The buffer layer 120 may be located on the seed layer 115. The buffer layer 120 may be located directly on the seed layer 115. However, embodiments are not limited to this, and another predetermined layer may be further located between the seed layer 115 and the buffer layer 120. The buffer layer 120 may be located between the seed layer 115 and the main channel layer 132. The buffer layer 120 may include one or more materials selected from Group III-V materials, for example, nitrides including at least one of Al, Ga, In, and B. The buffer layer 120 may be Al_xIn_yGa_1-x-yN (0≤x≤1, 0≤y≤1, x+y≤1). For example, the buffer layer 120 may include at least one of AlN, GaN, InN, InGaN, AlGaN, AlInN, and AlInGaN. The buffer layer 120 may be made of a single layer or multiple layers. For example, the buffer layer 120 may include a superlattice layer and a high-resistance layer.

The superlattice layer alleviates a difference in lattice constant and thermal expansion coefficient between the substrate 110 and the main channel layer 132, thereby relieving tensile stress and compressive stress generated between the substrate 110 and the main channel layer 132. In an embodiment, the high-resistance layer may be used to prevent the main transistor H1 from being deteriorated by preventing leakage current from flowing through the main channel layer 132. To this end, the high-resistance layer may be made of a low-conductivity material to electrically insulate the substrate 110 and the main channel layer 132.

The main barrier layer 136 may be located on the main channel layer 132. The main barrier layer 136 may be located directly on the main channel layer 132. However, embodiments are not limited to this, and another predetermined layer may be further located between the main channel layer 132 and the main barrier layer 136. A region of the main channel layer 132 that is overlapped with the main barrier layer 136 may be a drift region DTR. The drift region DTR may be located between the main source electrode 173 and the main drain electrode 175. When a potential difference occurs between the main source electrode 173 and the main drain electrode 175, carriers may move in the drift region DTR. The main transistor H1 according to an embodiment may be turned on/off depending on whether a voltage is applied to the main gate electrode 155 and the magnitude of the voltage applied to the main gate electrode 155. When a voltage greater than the threshold voltage is applied to the main gate electrode 155 and the main transistor H1 is turned on, a channel may be created in the depletion region DPR. Accordingly, movement of the carrier may occur in the drift region DTR. If a voltage lower than the threshold voltage is applied to the main gate electrode 155 or no voltage is applied, the channel path may be blocked in the depletion region DPR and carrier movement may not occur.

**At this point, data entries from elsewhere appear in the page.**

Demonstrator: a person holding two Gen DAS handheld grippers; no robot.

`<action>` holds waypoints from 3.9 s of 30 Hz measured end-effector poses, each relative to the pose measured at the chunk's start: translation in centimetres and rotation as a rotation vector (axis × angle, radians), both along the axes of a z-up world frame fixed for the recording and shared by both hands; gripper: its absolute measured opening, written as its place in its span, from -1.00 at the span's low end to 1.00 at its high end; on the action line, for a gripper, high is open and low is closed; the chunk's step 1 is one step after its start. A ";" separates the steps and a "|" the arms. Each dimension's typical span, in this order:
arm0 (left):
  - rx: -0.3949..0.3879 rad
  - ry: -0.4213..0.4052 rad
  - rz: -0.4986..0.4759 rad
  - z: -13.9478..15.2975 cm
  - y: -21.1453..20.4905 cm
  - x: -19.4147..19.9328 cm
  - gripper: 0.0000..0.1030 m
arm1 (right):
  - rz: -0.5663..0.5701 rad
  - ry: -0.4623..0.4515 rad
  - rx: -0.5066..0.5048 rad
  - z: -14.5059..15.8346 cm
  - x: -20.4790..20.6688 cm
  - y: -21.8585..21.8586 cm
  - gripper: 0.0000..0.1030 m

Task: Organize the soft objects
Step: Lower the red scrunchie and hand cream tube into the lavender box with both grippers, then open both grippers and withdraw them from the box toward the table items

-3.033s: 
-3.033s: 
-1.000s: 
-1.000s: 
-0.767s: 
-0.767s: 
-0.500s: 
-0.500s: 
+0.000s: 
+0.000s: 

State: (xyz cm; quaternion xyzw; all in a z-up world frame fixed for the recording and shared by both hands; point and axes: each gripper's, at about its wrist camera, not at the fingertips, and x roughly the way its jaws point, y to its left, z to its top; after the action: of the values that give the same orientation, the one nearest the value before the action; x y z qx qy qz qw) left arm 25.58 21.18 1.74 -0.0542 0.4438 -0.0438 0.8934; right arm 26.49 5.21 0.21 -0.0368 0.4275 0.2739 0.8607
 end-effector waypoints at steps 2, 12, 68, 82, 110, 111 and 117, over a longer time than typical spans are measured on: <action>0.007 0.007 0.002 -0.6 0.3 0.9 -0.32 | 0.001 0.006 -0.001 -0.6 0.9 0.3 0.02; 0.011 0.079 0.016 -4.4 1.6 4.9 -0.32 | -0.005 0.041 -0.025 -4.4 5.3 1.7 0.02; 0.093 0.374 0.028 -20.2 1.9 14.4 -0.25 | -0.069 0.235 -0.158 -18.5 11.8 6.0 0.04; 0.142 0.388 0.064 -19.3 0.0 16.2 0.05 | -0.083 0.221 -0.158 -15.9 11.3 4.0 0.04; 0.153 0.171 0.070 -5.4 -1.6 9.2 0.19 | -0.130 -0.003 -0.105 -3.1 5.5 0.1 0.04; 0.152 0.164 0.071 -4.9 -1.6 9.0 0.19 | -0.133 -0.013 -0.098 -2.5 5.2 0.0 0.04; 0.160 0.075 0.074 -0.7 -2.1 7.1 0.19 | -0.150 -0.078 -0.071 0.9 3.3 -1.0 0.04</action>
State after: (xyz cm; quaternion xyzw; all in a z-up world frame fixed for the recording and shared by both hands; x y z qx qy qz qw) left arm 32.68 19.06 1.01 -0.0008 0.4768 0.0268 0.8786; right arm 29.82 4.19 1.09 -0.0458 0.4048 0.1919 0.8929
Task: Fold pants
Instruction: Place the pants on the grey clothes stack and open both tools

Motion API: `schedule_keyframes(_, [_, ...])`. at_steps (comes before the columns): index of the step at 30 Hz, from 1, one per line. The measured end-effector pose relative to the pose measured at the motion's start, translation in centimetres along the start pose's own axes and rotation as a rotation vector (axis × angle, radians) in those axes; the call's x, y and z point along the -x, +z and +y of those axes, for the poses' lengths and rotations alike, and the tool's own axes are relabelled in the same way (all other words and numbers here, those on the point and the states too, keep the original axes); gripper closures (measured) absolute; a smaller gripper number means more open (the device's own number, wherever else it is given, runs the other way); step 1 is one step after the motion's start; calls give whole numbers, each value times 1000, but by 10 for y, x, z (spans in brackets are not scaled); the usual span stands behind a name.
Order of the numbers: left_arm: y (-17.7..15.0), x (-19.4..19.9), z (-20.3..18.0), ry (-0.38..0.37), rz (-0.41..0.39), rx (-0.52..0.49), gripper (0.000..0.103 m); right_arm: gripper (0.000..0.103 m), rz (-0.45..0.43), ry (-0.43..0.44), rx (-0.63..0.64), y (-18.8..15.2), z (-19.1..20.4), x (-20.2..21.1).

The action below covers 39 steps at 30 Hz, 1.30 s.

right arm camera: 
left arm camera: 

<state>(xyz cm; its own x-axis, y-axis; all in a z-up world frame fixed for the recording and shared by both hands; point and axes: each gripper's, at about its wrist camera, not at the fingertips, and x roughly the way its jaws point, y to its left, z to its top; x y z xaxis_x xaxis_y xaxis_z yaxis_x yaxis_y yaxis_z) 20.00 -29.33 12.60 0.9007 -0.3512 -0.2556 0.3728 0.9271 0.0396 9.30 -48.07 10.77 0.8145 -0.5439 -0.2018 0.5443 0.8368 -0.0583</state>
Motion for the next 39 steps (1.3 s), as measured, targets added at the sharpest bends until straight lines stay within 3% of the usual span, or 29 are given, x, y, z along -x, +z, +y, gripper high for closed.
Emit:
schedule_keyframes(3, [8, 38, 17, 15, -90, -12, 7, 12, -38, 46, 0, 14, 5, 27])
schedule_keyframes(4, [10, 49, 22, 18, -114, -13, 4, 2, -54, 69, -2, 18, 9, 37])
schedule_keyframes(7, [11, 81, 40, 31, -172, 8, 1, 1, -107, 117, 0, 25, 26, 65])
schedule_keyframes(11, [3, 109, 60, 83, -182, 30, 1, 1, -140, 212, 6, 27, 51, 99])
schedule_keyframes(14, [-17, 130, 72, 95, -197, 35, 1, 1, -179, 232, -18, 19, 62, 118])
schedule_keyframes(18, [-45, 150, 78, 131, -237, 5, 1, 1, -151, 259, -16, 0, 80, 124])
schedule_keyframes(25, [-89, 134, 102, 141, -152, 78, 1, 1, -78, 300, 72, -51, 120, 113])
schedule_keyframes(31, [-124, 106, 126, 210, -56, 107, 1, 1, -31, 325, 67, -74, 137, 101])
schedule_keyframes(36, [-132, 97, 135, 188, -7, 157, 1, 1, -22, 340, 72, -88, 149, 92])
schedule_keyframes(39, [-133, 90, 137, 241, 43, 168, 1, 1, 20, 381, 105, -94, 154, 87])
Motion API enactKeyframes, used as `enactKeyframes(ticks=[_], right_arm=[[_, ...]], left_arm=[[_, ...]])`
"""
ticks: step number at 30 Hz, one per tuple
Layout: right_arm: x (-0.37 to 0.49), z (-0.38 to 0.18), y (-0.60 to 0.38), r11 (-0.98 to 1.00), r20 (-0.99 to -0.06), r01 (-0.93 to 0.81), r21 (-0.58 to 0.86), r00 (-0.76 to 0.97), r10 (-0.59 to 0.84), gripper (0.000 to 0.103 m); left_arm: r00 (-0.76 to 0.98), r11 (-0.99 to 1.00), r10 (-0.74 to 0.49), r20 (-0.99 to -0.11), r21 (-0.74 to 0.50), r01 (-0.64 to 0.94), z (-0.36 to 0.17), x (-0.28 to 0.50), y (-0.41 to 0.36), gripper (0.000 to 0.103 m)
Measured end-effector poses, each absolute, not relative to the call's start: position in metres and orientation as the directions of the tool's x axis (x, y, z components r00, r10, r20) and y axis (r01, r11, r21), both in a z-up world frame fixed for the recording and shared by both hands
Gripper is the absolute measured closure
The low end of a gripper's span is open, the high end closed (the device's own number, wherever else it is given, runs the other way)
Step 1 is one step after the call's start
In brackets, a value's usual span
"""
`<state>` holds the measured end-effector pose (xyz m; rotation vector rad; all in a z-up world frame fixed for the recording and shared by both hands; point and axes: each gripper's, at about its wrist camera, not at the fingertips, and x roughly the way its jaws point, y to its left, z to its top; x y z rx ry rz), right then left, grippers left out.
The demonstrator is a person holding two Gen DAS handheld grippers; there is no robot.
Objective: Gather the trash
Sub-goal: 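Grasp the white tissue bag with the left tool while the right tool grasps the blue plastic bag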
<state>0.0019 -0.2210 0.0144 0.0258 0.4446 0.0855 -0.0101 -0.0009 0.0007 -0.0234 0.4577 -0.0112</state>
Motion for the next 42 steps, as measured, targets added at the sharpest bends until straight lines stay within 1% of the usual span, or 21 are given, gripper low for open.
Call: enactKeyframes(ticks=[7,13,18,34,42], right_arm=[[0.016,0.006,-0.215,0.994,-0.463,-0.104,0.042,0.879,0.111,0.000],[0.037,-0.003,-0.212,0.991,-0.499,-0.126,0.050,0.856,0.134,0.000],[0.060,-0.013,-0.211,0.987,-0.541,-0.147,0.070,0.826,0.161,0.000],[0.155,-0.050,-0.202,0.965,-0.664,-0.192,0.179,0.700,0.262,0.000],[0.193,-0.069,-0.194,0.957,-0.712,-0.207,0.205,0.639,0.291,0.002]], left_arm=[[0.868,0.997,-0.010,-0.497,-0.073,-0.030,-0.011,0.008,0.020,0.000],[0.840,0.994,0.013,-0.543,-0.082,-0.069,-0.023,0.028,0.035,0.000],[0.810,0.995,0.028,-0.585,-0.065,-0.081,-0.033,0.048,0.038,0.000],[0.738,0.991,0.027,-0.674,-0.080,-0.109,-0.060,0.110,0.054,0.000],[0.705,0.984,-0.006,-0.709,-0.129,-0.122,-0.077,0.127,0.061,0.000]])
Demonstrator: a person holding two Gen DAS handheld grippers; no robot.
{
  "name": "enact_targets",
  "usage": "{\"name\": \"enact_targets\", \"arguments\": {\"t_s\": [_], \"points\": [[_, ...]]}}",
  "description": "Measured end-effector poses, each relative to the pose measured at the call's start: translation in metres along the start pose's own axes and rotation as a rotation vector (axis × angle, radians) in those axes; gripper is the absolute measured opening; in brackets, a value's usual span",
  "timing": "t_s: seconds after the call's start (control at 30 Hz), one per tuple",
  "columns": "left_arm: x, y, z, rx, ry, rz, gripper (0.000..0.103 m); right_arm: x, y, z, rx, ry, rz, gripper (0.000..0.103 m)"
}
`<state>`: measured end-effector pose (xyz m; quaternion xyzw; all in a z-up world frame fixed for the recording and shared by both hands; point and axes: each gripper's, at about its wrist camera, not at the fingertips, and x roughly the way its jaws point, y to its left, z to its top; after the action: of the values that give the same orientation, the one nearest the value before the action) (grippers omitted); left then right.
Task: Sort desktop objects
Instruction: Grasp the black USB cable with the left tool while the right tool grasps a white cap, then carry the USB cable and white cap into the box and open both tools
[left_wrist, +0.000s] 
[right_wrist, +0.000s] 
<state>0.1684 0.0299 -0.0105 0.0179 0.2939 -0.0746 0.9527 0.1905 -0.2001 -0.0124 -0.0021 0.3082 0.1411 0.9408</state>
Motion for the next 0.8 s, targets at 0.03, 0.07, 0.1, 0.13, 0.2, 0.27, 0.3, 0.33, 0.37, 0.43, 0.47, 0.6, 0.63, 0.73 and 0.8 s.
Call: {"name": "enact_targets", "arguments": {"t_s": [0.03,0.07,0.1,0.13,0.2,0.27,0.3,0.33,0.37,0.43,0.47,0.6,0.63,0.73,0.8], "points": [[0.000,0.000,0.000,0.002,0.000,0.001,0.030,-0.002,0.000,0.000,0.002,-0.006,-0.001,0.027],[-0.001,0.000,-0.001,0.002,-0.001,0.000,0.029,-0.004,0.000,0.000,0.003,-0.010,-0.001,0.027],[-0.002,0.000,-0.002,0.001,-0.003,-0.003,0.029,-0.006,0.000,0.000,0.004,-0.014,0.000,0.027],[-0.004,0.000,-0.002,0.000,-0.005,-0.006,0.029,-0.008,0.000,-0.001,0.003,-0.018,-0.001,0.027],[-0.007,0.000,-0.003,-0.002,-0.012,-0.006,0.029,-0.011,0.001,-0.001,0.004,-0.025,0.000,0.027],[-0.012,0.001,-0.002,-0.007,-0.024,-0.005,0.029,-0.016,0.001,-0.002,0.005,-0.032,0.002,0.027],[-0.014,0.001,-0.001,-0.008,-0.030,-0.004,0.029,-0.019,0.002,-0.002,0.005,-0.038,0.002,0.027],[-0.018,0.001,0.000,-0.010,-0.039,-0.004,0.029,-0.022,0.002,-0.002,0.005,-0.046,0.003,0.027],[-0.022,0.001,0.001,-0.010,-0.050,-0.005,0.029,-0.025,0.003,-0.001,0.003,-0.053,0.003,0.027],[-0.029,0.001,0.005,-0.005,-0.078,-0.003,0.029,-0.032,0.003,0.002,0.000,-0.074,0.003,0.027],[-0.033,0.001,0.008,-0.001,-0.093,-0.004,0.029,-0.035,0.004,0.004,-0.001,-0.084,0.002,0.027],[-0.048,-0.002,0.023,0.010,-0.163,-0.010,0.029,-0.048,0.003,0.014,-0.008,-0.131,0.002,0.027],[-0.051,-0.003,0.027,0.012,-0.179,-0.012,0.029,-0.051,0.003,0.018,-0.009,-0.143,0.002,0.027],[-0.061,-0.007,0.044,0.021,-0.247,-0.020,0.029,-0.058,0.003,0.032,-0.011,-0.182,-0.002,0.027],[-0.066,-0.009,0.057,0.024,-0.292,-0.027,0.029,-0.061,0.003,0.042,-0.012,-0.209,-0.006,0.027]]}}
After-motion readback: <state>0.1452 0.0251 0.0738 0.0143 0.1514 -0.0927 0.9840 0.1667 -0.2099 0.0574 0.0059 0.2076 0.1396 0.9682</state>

The main barrier layer 136 may include one or more materials selected from Group III-V materials, for example, nitrides including at least one of Al, Ga, In, and B. The main barrier layer 136 may be Al_xIn_yGa_1-x-yN (0≤x≤1, 0≤y≤1, x+y≤1). The main barrier layer 136 may include at least one of GaN, InN, AlGaN, AlInN, InGaN, AlN, or AlInGaN. An energy bandgap of the main barrier layer 136 can be adjusted by the composition ratio of Al and/or In. The main barrier layer 136 may be doped with a predetermined impurity. In an embodiment, the impurity doped into the main barrier layer 136 may be a p-type dopant that can provide holes. For example, the impurity doped into the main barrier layer 136 may be magnesium (Mg). By increasing or decreasing the impurity doping concentration of the main barrier layer 136, the threshold voltage, on-resistance, etc. of the main transistor H1 according to an embodiment can be adjusted.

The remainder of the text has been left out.